= TASK ITEM =
Using the entries below, write out the line with "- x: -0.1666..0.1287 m", the line with "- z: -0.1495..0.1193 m", and every line in between, exactly as each is written.

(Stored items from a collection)
● ● ●

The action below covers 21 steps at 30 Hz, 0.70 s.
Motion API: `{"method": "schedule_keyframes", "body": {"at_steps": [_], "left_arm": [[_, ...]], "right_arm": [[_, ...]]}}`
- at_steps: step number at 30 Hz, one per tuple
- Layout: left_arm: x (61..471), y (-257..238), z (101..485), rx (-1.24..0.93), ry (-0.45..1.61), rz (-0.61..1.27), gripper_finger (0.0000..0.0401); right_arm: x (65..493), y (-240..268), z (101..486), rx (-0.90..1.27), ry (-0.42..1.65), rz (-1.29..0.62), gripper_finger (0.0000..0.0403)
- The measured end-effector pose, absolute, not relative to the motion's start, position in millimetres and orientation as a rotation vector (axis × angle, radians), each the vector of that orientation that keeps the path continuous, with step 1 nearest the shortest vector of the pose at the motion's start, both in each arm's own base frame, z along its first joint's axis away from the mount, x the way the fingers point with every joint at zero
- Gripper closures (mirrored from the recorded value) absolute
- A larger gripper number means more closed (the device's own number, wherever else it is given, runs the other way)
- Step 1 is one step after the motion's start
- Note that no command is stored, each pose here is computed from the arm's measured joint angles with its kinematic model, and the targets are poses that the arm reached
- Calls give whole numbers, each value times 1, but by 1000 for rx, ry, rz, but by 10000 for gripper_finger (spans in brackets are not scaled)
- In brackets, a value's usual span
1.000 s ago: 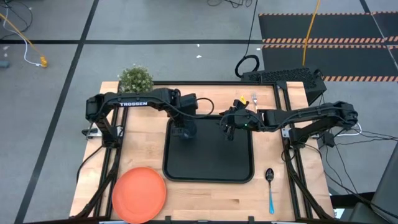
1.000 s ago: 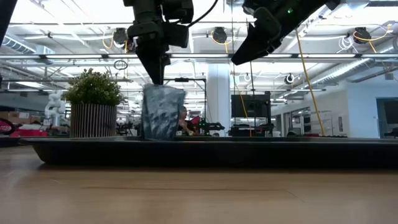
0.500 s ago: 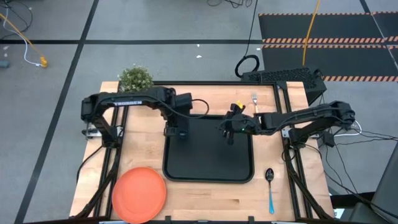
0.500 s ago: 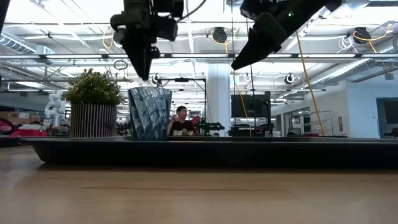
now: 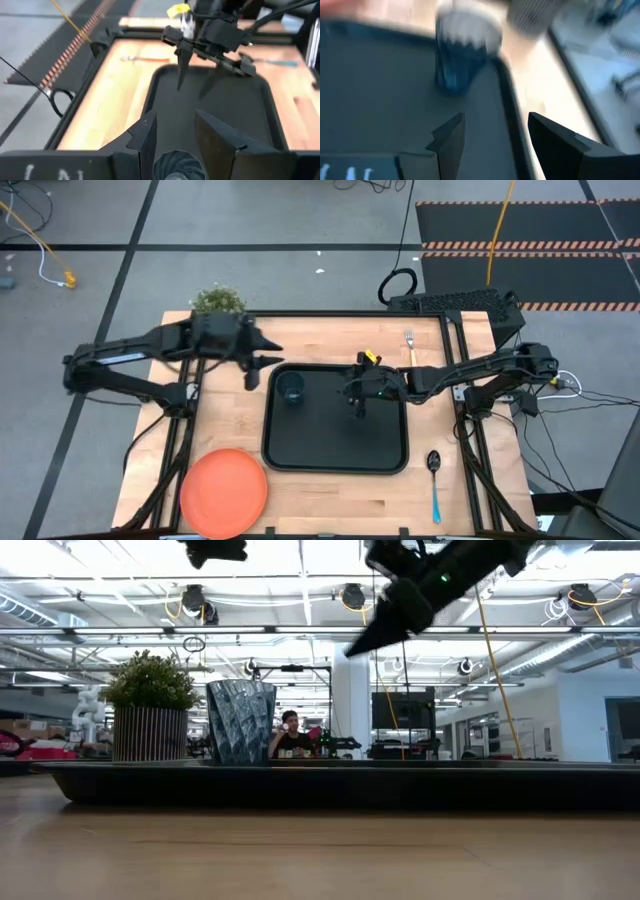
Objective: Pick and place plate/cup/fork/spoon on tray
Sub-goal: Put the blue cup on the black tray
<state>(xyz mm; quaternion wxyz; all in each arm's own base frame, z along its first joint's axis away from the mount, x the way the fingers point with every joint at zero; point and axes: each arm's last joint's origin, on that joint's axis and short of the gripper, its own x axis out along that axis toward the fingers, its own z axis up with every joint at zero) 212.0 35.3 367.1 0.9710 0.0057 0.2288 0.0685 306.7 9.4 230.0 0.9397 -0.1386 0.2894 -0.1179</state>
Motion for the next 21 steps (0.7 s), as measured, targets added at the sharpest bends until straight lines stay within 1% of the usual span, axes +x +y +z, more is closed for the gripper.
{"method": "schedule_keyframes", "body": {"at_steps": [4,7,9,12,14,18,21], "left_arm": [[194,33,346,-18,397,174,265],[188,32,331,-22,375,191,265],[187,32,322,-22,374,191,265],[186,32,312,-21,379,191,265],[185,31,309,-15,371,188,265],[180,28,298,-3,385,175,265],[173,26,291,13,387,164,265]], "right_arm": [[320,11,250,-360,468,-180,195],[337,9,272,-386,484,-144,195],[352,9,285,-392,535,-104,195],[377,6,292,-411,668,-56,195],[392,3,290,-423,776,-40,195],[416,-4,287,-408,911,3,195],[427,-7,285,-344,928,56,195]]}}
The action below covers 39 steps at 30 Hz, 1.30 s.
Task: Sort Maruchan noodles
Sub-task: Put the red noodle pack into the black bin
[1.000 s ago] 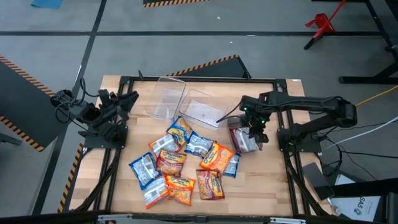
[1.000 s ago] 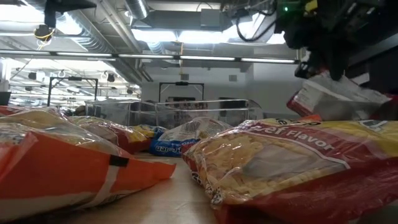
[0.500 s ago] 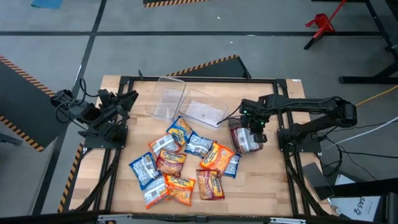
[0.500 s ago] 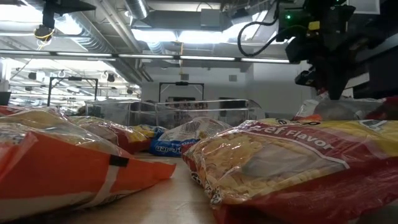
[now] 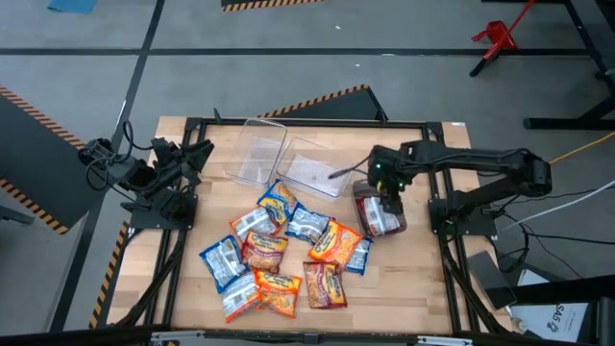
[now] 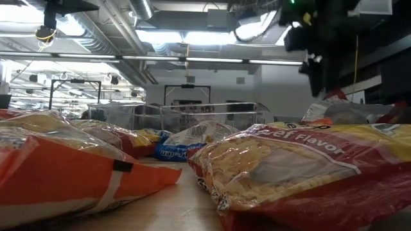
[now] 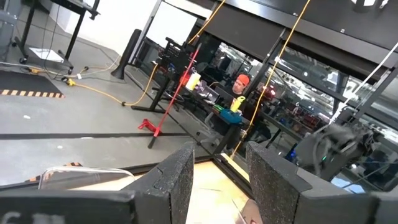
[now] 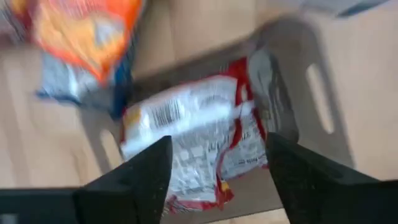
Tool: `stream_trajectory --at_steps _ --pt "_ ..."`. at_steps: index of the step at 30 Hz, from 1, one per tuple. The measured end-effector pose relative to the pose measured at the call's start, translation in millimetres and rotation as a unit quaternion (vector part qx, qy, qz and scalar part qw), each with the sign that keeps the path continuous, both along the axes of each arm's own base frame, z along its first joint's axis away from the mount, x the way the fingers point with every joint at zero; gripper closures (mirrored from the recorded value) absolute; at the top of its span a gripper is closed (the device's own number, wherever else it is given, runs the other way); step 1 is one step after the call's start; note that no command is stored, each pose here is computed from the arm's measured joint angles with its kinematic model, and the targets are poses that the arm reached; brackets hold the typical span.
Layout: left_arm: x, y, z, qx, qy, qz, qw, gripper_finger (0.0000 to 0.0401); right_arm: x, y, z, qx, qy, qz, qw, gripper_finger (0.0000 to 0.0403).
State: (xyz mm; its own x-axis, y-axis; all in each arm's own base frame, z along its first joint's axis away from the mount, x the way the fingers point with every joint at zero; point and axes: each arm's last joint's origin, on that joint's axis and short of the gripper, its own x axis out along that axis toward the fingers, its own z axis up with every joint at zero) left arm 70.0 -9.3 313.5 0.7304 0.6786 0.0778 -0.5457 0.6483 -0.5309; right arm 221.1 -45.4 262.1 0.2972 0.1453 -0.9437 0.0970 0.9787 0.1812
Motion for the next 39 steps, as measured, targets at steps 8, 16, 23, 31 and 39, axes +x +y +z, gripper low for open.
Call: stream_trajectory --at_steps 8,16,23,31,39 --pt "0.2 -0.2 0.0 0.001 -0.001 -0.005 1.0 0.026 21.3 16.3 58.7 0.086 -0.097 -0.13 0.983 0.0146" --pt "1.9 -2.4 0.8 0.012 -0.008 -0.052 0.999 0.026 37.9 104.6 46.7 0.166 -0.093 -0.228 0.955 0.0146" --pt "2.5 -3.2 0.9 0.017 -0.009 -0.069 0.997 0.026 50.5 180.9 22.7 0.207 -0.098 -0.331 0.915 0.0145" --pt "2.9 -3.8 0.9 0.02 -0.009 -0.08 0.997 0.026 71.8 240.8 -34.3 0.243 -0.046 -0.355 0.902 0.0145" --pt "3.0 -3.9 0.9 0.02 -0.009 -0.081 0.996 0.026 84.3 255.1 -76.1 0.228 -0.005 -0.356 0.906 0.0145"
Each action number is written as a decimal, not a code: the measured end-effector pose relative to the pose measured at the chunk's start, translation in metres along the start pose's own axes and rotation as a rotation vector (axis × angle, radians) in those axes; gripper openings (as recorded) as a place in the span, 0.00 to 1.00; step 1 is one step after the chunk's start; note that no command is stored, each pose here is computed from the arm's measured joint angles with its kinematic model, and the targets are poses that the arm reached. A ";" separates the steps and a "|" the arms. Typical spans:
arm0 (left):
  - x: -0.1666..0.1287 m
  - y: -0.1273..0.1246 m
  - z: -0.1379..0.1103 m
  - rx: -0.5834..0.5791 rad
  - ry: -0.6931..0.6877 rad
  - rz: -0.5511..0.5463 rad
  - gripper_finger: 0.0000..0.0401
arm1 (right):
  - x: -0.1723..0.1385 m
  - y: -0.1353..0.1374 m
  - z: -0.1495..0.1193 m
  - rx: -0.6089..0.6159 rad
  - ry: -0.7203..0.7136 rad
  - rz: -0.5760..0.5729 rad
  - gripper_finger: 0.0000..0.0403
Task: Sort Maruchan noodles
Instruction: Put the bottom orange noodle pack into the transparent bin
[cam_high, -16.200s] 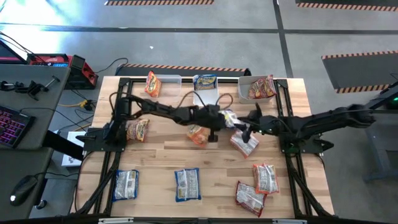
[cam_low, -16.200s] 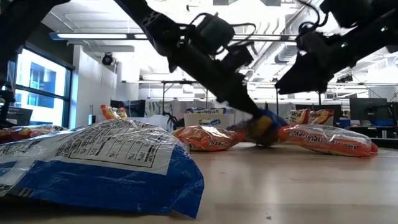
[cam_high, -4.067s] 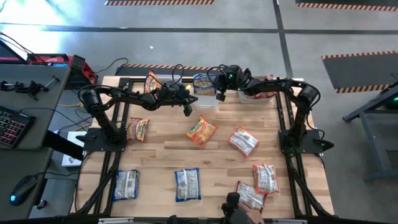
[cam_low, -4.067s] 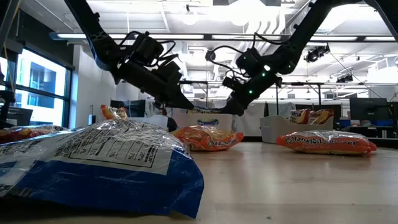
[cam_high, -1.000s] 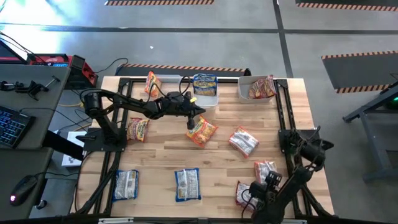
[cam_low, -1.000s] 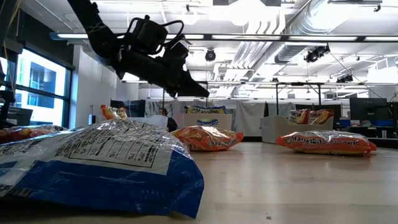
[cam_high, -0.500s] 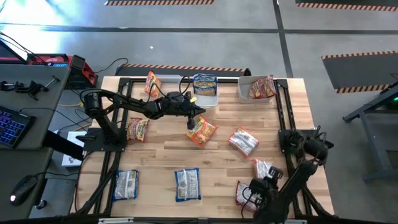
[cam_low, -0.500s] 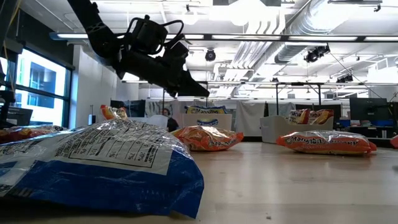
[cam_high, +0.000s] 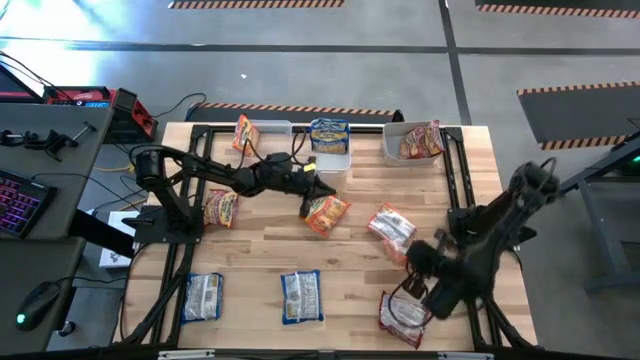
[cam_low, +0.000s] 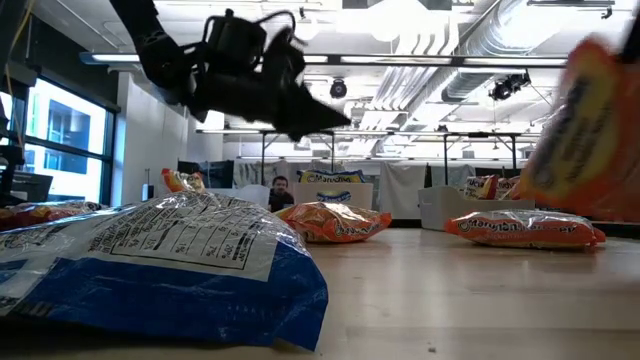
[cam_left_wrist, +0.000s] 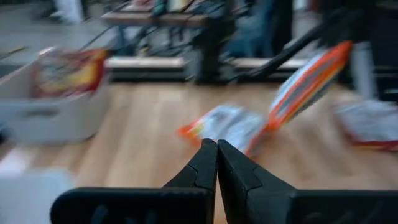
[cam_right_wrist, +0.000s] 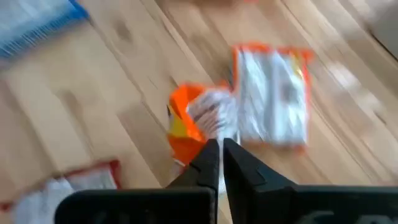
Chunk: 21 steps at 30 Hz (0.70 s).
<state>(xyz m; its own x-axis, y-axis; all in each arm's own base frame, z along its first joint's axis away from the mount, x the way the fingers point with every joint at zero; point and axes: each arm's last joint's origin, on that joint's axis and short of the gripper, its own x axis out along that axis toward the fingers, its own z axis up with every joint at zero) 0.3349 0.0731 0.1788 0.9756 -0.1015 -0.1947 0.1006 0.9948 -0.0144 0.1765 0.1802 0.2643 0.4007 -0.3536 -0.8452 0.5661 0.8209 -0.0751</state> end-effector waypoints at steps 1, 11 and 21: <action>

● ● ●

= SOLUTION TO THE EXERCISE =
  - x: -0.1666..0.1287 m
  - y: -0.1273..0.1246 m
  - z: -0.1379..0.1103 m
  - rx: -0.5834..0.5791 rad
  - ry: -0.6931..0.6877 rad
  - rz: -0.5511..0.5463 rad
  - gripper_finger: 0.0000..0.0401
arm1 (right):
  - x: -0.1723..0.1385 m
  - y: -0.1353..0.1374 m
  - z: -0.1495..0.1193 m

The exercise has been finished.